#### Exercise prompt:
Find the line containing "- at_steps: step" in the listing below. Repeat it exactly, along with each following line up to and including the one containing "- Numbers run".

──────── Dataset excerpt ────────

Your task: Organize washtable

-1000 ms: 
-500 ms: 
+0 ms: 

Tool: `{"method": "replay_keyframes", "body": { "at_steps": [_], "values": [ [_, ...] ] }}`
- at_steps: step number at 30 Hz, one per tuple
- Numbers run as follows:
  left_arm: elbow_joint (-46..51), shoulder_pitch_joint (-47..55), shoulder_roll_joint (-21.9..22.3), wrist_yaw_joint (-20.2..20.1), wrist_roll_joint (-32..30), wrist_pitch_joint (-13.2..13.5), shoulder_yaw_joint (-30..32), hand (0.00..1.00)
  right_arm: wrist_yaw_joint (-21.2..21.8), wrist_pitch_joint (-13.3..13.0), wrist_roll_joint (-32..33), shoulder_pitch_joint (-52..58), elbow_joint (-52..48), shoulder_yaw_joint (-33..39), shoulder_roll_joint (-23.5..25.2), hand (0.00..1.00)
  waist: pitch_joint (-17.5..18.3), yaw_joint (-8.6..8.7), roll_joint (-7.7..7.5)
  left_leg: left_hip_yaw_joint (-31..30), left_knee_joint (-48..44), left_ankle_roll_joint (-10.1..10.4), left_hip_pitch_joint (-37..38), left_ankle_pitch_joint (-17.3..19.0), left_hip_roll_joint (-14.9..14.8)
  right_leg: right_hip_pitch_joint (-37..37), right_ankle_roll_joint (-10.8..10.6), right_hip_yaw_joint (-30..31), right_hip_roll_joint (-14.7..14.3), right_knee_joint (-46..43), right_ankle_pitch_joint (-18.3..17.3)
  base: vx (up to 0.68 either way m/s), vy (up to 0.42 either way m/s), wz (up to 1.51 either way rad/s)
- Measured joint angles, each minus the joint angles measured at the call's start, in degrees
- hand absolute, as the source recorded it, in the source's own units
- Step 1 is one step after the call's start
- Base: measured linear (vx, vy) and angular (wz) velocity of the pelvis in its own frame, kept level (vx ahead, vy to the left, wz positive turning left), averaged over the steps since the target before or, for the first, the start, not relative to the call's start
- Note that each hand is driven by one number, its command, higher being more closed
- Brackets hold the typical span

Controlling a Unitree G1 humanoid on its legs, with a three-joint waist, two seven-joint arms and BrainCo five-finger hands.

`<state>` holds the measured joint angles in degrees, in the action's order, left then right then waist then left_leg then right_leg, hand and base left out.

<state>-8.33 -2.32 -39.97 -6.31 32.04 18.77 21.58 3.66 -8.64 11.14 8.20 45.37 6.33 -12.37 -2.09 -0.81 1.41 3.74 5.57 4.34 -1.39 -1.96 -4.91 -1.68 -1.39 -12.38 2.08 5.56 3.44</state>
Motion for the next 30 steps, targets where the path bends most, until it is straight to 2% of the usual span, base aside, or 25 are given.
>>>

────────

#### Output for this task:
- at_steps: step number at 30 Hz, one per tuple
- Numbers run as follows:

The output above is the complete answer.